→ **Work to complete**
In the listing below, find the line holding "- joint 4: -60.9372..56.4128" and the line holding "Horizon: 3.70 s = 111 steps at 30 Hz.". Write out those two lines and all lines between, exactly, and nothing more.

→ **Material shown**
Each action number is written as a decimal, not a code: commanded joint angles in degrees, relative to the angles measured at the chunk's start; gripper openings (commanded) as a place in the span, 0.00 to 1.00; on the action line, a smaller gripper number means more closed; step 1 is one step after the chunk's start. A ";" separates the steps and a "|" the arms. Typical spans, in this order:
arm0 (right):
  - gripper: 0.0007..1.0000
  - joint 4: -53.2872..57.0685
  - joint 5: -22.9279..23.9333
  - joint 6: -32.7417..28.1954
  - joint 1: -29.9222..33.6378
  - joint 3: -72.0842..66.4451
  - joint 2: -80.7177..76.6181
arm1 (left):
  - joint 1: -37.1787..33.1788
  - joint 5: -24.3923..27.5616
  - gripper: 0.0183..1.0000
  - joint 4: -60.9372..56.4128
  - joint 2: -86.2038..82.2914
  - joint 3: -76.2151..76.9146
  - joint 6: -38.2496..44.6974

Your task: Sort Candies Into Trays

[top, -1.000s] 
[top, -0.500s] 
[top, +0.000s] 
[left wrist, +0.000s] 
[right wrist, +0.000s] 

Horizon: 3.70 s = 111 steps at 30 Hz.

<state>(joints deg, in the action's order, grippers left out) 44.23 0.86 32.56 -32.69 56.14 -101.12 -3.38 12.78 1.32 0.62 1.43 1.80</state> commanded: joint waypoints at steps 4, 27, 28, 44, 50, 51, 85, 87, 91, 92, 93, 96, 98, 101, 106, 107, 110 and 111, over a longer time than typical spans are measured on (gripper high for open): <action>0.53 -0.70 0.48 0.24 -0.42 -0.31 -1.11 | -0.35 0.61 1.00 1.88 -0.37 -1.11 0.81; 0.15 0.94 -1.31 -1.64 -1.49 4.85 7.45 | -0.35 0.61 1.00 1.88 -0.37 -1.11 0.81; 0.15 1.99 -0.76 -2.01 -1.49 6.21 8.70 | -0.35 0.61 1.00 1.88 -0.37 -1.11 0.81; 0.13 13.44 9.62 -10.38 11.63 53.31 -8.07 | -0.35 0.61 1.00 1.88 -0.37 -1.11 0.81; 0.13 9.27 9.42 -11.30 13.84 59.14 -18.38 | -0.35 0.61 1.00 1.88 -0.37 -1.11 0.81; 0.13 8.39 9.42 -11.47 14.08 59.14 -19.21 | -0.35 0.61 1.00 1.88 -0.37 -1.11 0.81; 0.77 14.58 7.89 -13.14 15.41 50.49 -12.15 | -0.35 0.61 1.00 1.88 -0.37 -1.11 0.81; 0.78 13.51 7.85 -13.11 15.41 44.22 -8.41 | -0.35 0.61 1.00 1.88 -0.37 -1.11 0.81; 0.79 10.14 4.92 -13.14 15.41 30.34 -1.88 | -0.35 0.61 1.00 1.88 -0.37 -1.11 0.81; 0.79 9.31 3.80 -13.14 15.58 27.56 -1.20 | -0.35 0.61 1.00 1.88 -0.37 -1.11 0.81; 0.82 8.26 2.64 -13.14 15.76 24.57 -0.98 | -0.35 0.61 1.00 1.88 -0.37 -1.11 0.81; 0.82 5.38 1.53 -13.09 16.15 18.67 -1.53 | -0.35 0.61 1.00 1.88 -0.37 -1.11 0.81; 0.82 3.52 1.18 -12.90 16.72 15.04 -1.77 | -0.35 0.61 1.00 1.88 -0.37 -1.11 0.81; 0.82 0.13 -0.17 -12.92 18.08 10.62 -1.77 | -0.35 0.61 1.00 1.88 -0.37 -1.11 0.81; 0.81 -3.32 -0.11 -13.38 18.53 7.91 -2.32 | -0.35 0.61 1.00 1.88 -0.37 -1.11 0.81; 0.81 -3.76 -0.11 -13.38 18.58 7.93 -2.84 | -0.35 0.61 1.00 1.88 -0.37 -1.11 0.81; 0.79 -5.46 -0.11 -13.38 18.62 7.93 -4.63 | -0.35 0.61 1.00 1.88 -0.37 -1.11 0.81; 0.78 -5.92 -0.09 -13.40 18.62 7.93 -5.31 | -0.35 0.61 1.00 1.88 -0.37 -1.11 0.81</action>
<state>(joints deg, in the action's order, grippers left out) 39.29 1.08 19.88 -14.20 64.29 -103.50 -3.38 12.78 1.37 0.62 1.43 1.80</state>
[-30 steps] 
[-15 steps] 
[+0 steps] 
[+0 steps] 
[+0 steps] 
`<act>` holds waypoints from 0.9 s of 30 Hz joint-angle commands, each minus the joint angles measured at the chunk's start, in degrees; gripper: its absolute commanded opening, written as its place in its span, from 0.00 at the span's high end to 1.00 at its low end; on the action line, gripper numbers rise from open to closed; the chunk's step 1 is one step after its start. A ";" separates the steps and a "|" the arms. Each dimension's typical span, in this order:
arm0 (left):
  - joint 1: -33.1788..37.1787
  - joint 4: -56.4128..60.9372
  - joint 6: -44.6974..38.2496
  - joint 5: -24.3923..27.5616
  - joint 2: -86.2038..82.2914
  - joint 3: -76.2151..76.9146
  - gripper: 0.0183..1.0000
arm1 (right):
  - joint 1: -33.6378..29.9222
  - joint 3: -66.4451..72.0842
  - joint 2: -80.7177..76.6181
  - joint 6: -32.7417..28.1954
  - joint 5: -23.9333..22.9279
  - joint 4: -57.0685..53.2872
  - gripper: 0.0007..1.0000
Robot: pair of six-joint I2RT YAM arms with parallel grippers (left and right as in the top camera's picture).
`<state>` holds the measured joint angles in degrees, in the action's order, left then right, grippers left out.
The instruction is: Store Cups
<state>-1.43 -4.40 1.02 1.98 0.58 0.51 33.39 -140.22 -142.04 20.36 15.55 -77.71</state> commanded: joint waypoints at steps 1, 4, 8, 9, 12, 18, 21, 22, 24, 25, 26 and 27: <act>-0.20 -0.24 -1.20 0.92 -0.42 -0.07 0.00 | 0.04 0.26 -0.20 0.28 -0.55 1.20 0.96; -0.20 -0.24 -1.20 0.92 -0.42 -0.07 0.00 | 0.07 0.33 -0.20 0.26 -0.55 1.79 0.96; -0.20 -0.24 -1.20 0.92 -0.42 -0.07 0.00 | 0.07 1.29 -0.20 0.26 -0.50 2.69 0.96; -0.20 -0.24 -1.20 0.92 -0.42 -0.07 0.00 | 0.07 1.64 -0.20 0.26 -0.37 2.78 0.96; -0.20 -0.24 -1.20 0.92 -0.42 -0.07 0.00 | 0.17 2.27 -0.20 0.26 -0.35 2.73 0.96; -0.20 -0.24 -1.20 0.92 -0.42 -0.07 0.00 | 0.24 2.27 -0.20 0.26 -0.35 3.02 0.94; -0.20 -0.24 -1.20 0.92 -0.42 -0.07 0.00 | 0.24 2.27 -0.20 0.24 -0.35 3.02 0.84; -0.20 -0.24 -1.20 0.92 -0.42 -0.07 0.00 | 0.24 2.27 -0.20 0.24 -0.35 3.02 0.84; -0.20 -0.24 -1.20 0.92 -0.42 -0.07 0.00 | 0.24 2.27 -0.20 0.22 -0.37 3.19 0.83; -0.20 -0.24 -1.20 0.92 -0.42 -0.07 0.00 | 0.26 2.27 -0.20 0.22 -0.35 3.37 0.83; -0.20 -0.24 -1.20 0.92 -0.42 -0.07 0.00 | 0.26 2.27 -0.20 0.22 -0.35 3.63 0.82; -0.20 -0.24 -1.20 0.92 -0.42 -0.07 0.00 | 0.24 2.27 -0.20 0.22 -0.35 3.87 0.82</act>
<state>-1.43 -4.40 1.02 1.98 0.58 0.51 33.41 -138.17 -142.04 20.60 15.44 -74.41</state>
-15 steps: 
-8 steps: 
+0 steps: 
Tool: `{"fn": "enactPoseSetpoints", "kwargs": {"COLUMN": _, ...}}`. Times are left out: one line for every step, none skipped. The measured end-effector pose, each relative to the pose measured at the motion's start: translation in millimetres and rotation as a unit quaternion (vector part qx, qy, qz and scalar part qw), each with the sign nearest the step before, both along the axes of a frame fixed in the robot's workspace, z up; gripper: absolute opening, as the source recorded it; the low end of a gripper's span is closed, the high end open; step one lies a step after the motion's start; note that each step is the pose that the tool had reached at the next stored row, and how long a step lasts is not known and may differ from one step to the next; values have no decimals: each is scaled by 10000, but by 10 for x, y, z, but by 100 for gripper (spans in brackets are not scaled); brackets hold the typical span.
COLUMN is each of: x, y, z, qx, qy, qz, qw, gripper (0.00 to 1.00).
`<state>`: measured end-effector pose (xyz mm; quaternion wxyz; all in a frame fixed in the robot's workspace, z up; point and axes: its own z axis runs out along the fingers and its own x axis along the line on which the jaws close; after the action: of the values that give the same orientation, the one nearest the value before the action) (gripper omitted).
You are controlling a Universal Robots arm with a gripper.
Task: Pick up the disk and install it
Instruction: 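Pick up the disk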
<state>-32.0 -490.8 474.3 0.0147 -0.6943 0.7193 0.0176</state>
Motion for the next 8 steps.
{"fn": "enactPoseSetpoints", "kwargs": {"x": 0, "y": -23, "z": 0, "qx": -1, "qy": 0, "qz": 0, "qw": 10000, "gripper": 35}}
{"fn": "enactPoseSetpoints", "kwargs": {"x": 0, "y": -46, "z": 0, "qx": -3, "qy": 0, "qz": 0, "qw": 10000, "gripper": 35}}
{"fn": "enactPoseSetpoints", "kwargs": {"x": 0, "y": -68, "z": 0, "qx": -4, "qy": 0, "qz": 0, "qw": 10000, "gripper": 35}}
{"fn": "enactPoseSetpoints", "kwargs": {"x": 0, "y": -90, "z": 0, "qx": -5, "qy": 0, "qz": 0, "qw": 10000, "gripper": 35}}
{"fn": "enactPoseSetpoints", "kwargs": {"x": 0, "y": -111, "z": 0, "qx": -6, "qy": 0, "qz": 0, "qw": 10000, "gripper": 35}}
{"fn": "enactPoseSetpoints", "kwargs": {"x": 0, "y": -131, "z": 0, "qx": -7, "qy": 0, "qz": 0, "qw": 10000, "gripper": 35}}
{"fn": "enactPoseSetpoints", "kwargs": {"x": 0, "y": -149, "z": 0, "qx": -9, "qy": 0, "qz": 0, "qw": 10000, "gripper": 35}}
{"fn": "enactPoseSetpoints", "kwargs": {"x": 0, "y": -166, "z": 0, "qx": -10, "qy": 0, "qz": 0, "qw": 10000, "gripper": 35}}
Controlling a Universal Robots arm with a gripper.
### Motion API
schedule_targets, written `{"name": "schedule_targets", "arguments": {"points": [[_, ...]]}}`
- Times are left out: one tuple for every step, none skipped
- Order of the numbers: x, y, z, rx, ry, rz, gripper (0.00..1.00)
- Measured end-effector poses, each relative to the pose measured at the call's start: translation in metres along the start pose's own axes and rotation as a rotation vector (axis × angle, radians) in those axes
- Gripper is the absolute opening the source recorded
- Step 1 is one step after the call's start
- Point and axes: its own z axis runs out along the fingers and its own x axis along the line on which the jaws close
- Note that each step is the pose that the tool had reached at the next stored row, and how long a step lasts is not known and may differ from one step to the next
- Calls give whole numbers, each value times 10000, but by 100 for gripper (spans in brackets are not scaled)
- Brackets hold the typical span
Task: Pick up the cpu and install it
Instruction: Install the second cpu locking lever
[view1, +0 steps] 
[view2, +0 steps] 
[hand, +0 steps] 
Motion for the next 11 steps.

→ **Result for this task**
  - joint 4: -60.9372..56.4128
  - joint 2: -86.2038..82.2914
  - joint 3: -76.2151..76.9146
  - joint 6: -38.2496..44.6974

Your task: Sort Candies Into Trays

[top, -1.000s] 
[top, -0.500s] 
[top, +0.000s] 
[left wrist, +0.000s] 
[right wrist, +0.000s] 

Horizon: 3.70 s = 111 steps at 30 Hz.

With that, the output is done.